**Exercise brief:**
A line below contains "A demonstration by", and a later one contains "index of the". Repeat both, with every line between them, exactly.

(Extracted material Opens)

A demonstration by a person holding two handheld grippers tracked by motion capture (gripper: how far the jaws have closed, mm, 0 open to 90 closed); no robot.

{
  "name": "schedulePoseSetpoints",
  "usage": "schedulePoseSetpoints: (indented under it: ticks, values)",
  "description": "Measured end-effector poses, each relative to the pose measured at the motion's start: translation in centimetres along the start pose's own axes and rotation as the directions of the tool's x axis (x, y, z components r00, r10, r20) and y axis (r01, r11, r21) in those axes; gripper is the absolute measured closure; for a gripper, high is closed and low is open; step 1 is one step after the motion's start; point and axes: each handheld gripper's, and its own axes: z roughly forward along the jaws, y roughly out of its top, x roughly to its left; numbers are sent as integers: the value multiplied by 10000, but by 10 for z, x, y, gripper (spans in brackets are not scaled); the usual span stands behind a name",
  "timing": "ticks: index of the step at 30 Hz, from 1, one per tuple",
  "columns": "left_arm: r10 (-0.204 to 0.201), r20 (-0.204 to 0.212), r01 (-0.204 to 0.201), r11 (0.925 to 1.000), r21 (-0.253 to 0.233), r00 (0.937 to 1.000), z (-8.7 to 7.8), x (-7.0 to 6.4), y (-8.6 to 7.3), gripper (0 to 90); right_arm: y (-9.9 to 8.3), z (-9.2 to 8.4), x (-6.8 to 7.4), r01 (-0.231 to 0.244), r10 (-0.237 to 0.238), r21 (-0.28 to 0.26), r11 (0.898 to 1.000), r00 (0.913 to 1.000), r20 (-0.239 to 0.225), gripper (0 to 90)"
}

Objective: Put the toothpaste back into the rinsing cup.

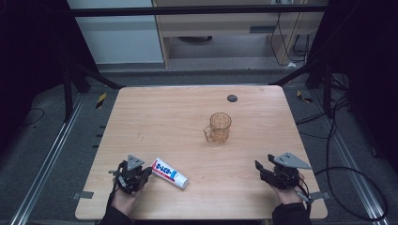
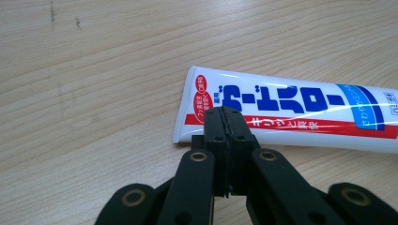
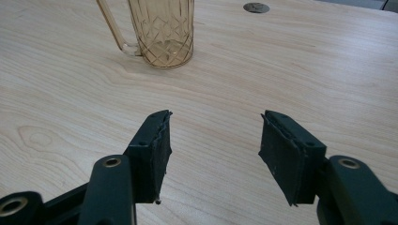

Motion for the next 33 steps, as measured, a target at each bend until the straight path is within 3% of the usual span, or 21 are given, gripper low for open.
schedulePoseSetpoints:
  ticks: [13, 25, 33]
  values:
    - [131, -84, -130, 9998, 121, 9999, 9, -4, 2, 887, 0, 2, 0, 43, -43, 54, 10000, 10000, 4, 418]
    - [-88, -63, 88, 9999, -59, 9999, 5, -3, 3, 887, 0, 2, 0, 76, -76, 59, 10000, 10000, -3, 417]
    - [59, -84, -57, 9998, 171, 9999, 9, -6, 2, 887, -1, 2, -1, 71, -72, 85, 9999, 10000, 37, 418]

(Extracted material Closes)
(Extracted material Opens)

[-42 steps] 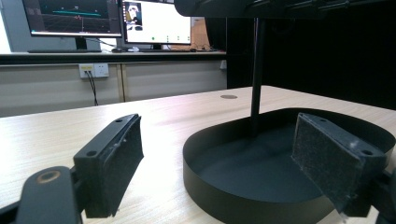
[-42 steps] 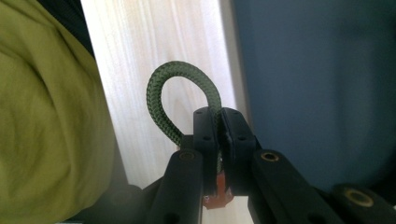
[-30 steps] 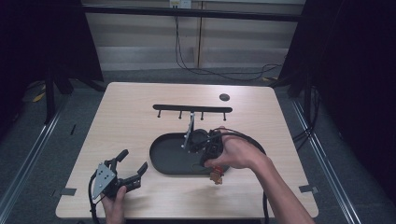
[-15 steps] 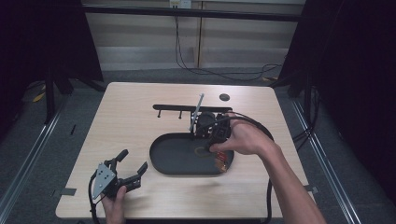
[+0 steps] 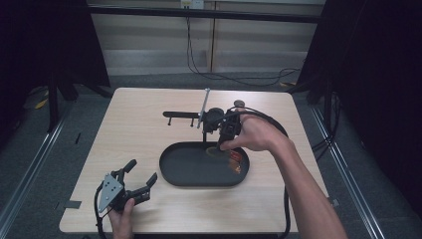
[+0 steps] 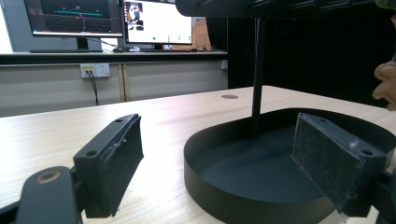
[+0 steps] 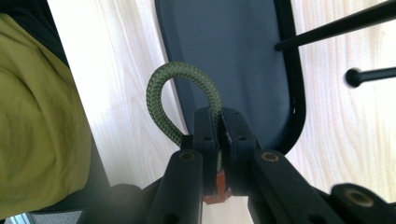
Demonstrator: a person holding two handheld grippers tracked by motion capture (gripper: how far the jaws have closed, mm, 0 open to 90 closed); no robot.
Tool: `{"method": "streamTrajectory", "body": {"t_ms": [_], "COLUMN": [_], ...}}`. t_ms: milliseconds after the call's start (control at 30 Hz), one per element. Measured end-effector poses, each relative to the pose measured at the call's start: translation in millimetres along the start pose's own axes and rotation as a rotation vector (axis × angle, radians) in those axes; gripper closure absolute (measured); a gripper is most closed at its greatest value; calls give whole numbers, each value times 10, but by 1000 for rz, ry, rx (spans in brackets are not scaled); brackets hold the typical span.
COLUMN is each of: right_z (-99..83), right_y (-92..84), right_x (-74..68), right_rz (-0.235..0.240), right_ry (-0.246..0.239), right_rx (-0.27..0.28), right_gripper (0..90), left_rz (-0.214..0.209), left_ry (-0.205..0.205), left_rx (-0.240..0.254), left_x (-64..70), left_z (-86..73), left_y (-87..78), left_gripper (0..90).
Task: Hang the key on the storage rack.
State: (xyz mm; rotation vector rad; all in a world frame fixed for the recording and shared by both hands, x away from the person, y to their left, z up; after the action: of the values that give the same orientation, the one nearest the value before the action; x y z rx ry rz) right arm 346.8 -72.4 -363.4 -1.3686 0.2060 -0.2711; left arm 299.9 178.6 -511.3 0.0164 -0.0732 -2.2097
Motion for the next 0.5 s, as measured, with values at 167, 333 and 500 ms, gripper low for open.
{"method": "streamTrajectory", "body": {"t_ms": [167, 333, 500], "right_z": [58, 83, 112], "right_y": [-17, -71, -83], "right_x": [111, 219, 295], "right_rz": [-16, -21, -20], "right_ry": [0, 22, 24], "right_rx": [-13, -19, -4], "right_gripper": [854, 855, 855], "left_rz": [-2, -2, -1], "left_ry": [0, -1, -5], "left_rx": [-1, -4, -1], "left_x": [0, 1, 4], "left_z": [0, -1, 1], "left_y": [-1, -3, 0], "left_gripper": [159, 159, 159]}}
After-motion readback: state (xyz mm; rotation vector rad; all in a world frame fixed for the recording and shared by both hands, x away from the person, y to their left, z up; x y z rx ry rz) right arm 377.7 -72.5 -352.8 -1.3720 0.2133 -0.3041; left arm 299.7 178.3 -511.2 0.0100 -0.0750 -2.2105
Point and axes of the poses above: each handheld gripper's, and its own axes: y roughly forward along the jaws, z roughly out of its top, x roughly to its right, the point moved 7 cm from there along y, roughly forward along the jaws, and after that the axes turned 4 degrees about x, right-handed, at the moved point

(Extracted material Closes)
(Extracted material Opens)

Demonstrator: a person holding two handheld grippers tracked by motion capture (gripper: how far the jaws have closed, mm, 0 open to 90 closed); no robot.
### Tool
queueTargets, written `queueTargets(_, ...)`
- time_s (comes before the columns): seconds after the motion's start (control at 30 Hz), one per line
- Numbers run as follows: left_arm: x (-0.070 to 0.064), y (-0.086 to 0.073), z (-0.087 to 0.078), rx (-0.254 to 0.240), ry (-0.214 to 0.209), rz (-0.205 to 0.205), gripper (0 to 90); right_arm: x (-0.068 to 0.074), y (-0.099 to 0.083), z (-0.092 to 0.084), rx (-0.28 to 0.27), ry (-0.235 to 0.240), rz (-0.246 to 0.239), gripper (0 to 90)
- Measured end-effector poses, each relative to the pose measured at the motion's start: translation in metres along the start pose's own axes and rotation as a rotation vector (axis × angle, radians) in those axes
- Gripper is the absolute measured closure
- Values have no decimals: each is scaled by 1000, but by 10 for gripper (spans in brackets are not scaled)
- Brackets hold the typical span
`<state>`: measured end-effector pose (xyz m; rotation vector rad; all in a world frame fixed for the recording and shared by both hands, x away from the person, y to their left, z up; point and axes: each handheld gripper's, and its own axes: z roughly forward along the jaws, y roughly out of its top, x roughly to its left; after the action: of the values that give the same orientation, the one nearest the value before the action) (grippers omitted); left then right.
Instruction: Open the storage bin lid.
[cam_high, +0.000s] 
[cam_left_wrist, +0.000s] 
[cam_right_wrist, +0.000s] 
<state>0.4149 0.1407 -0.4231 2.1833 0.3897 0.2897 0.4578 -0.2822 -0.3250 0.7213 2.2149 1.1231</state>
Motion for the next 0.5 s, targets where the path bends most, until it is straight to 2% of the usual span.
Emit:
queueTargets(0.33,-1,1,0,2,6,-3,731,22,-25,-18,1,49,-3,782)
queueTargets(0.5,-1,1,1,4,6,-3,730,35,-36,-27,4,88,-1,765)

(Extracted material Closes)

**Response to this task:**
A demonstration by a person holding two handheld grippers tracked by motion capture (gripper: how far the jaws have closed, mm, 0 open to 90 closed); no robot.

{
  "name": "schedulePoseSetpoints",
  "usage": "schedulePoseSetpoints: (indented under it: ticks, values)",
  "description": "Measured end-effector poses, each relative to the pose measured at the motion's start: translation in centimetres along the start pose's own axes and rotation as the directions of the tool's x axis (x, y, z components r00, r10, r20) and y axis (r01, r11, r21) in those axes; gripper is the absolute measured closure; for a gripper, high is closed and low is open; step 1 is one step after the motion's start; point and axes: each handheld gripper's, and its own axes: z roughly forward along the jaws, y roughly out of its top, x roughly to its left; numbers are sent as integers: the value multiplied by 10000, but by 10 for z, x, y, gripper (spans in brackets are not scaled); the usual span stands behind a name",
  "timing": "ticks: index of the step at 30 Hz, from 1, one per tuple",

That's the full output for the exercise.